1 Versão
Aluno 56
Chovera o verão todo, menos naquela terça-feira, quando o sol, brilhando, decidiu me acompanhar em um passeio pelo interior de Arroio do Meio. Tratava-se, com efeito, de uma aventura. Partiria de casa, a pé, cruzaria a RS 130, com sorte pouco movimentada, andaria pelo interior, chegaria a Rui Barbosa e voltaria, de lá, ao ponto de partida. Barbada. Acordei cedo, reforcei o café da manhã e parti em minha jornada.
Deixei o centro da cidade pelo chamado “caminho do vinte”, uma curta estrada que vai dar na rodovia estadual. Cruzei a RS, como eu esperava, sem maiores dificuldades. Eis que, diante de mim, assoma, como a pele esticada de uma cobra, longa faixa de estrada de chão. A seus lados, vacas, campos, capim, um mundo inteiro que esperava que eu o descobrisse. Andei, apreciando tudo o que me cercava. Dobrei à esquerda em algum ponto daquele caminho, ou mais pra frente. Outra pele de cobra.
Seguia porque queria ver sempre mais, queria encher meus olhos de mato, sol e poeira. Mato, sol, poeira e, de repente, mais uma longa estrada. Começava a sentir calor, a absorver a secura daquelas vias que eu, guri do Centro, agora desbravava. Bastava virar em uma estradinha aparentemente secundária, e havia um mundo delas, e pronto, ali estavam mais uns bons metros de poeira pra secar comigo.
Éramos, ali, nesse fim de mundo, mato, sol, poeira, eu e uma infinidade de estradas. E pensar que alguém as abriu em um dia como aquele, torrando como eu, perturbando a sombra preguiçosa dos arvoredos pra plantar um mundo de terra batida que, pra mim, não levava a lugar nenhum. Porque, em meio a tantas curvas e caminhos, eu não parecia ser capaz de encontrar o certo. Sorte que no interior é tudo muito perto. Pena que debaixo do sol é tudo muito longe.
Logo, o desespero. Voltar, não dava, pois não sabia quantas direitas ou esquerdas tinha virado. Além disso, a física, essa desgraçada, dizia que, se eu tinha andado tudo isso me afastando de casa, teria que caminhar o mesmo tanto pra retornar. Diacho. Meus pés estavam cansados da irregularidade das pequenas estradas. Tudo continuava muito bonito, as árvores continuavam verdes e vivas, o sol continuava a sorrir, os pássaros seguiam cantando. Mas, perdido, eu não tinha tempo de dar conta daquilo que de início me causava fascínio. Deixem alguém preso no museu do Louvre e duvido que ele prestará atenção às obras de arte.
Era inevitável, teria que passar meses naquele labirinto. Sorte que eu tinha uma vasta experiência assistindo a programas de sobrevivência na televisão. Certamente seria o suficiente. Bastava eu utilizar minha pederneira para fazer uma fogueira, montar armadilhas para conseguir meu café da manhã e fazer refeições pequenas para economizar a água do meu corpo. O problema era que eu não tinha pederneira, não sabia fazer armadilhas e aparentemente não tinha mais água alguma em mim que valesse economizar. Estava condenado. Dobrei mais uma direita, dando a minha esperança uma última chance.

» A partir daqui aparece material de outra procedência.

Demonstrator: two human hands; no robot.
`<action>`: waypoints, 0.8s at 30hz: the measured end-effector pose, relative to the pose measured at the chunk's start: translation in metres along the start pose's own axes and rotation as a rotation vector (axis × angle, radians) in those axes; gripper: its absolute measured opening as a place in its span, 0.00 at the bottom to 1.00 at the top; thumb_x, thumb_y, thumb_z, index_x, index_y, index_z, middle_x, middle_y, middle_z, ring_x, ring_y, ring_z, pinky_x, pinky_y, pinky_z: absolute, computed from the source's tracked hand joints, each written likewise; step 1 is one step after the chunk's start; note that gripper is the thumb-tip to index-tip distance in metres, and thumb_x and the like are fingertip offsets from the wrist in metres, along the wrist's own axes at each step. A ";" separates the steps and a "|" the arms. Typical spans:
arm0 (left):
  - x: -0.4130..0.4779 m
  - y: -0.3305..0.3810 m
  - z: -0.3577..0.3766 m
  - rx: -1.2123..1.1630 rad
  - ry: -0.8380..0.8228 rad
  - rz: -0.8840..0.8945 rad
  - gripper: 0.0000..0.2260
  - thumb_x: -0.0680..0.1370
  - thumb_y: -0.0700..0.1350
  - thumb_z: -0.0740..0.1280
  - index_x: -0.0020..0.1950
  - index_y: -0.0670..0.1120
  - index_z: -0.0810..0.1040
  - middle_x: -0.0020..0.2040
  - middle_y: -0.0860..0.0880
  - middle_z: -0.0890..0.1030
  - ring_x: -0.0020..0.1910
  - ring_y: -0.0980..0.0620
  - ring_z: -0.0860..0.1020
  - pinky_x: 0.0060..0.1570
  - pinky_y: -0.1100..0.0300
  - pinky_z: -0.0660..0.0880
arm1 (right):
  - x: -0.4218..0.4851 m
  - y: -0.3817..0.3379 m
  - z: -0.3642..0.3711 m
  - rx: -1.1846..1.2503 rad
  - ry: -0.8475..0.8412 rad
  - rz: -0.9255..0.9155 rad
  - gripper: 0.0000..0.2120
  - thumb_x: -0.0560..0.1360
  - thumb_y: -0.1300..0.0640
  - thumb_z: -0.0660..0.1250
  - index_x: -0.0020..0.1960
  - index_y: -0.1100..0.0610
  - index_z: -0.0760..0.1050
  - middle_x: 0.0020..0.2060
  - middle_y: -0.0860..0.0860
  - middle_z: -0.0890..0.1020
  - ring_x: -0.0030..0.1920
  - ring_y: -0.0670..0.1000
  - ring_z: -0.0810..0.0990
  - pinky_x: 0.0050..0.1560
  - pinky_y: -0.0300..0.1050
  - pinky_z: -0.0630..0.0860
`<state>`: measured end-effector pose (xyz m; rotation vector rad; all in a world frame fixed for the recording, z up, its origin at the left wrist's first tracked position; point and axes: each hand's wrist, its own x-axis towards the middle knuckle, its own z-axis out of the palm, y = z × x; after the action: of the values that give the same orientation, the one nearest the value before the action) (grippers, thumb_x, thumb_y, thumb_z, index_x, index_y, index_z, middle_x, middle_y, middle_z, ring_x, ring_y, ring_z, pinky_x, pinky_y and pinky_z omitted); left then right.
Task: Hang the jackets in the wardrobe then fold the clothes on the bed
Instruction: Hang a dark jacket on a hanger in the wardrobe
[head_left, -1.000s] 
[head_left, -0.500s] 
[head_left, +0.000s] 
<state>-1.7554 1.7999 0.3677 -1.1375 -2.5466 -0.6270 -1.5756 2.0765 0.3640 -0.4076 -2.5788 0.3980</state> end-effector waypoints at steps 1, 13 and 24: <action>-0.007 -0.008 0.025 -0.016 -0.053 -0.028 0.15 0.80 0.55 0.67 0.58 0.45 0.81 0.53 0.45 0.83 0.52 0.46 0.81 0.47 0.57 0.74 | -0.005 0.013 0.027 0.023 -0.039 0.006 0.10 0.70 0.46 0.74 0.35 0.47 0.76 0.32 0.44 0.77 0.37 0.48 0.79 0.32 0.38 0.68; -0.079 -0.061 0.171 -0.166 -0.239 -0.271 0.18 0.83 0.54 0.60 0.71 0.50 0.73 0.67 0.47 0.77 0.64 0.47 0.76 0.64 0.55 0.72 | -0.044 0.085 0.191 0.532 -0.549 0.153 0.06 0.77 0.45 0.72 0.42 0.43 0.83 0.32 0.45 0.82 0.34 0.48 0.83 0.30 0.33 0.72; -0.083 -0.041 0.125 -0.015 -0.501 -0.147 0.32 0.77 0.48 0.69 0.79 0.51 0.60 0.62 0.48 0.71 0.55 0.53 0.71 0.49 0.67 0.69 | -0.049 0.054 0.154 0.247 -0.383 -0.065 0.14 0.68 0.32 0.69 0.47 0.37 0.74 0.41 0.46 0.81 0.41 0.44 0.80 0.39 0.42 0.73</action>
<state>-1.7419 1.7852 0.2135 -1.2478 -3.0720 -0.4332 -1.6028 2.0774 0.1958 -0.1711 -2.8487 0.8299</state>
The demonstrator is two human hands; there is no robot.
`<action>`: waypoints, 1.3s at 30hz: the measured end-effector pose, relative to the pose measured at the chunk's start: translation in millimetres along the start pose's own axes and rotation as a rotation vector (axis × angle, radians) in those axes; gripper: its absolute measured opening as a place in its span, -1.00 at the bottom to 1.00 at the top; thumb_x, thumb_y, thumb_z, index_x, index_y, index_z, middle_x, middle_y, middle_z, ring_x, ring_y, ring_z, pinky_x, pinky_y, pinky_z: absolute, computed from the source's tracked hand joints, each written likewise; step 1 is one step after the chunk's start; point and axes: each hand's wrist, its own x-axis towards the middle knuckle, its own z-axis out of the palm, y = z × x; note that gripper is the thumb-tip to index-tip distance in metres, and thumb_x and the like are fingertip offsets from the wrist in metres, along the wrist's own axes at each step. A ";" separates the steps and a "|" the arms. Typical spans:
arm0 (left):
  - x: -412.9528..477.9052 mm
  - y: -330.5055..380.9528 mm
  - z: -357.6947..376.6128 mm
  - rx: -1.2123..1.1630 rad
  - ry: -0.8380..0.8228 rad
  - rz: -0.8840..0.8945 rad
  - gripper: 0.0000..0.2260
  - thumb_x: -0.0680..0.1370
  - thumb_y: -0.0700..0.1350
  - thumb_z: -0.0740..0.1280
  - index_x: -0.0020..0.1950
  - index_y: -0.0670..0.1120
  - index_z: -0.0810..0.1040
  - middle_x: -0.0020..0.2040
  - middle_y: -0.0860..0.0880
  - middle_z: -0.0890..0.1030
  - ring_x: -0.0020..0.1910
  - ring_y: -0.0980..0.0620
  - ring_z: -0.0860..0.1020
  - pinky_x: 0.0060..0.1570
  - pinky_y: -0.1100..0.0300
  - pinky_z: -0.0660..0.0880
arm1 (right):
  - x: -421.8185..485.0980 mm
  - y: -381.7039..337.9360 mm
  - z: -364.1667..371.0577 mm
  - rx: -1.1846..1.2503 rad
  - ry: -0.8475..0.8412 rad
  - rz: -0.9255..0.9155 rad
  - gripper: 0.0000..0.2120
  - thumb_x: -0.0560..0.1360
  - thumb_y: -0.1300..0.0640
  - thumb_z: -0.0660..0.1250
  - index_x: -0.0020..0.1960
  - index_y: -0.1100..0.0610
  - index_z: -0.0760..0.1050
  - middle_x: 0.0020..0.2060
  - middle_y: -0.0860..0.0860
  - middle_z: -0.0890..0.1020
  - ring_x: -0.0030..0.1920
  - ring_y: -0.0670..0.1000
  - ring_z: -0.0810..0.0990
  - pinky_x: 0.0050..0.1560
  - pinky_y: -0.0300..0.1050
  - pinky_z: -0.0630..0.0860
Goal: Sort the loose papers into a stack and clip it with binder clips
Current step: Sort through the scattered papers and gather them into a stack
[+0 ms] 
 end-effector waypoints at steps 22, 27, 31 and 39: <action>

Diante de mim, novamente uma linha reta de chão batido. Subi um morrinho, carrasco de minhas últimas energias. Do topo, olho adiante e vejo como que uma miragem. No horizonte, o marrom trigueiro das estradas sem calçamento dava lugar ao cinza urbano dos paralelepípedos. Era a entrada de Forqueta Baixa. Mais adiante, chegaria ao bairro Rui Barbosa, e dali, como disse, bastava mais uma pernada e estaria em casa. Arrastei-me pelo resto da aventura como uma carroça velha e apodrecida, daquelas que, na toada de Tonico e Tinoco, “abria picada, abrindo novas estradas, formando vila e povoado”. Finalmente cheguei ao meu lar, meu urbano lar, meu climatizado lar.
Sorte que no interior é tudo muito perto, até os dez quilômetros de mato, sol e poeira que passei perdido naquele dia.